* The problem: Precisely the lines from the one with "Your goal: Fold" through the end of the data, both included, must make up the response, each restated word for word.
=-=-=-=-=
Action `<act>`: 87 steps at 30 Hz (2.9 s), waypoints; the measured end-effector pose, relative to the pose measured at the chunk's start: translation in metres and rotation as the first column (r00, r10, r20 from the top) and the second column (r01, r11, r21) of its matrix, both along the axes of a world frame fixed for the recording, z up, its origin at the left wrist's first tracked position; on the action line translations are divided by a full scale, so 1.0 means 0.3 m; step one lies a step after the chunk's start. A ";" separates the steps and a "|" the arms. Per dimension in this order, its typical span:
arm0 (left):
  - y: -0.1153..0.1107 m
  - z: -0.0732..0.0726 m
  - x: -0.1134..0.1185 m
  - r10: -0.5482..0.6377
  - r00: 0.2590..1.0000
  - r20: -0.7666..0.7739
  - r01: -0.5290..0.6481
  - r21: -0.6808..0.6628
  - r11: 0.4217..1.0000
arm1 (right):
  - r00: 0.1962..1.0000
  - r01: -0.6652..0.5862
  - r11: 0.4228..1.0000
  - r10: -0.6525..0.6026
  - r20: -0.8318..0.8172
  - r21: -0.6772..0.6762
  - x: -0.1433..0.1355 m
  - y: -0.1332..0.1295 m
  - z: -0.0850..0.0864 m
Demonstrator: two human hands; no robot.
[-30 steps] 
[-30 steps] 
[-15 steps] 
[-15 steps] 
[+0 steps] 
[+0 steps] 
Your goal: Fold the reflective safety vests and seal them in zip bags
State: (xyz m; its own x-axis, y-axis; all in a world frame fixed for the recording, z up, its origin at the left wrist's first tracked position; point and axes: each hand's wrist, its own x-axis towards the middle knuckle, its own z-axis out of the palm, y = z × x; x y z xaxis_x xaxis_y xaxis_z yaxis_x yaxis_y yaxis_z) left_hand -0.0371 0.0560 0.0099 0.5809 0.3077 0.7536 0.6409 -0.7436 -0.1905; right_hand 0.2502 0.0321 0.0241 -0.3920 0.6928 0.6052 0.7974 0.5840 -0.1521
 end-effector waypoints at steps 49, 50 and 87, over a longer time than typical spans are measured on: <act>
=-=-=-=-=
* Exercise result:
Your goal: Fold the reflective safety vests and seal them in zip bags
State: (xyz m; its own x-axis, y-axis; all in a world frame fixed for the recording, z up, its origin at the left wrist's first tracked position; point and axes: each hand's wrist, its own x-axis towards the middle knuckle, its own z-axis out of the palm, y = z × x; x y z xaxis_x xaxis_y xaxis_z yaxis_x yaxis_y yaxis_z) left_hand -0.0371 0.0560 0.0099 0.5809 0.3077 0.7536 0.6409 -0.7436 -0.1905; right_hand 0.2502 0.0321 0.0241 -0.3920 0.6928 0.6052 0.7974 0.5840 -0.1521
 end-effector waypoints at steps 49, 50 and 87, over a longer time than typical spans are measured on: <act>

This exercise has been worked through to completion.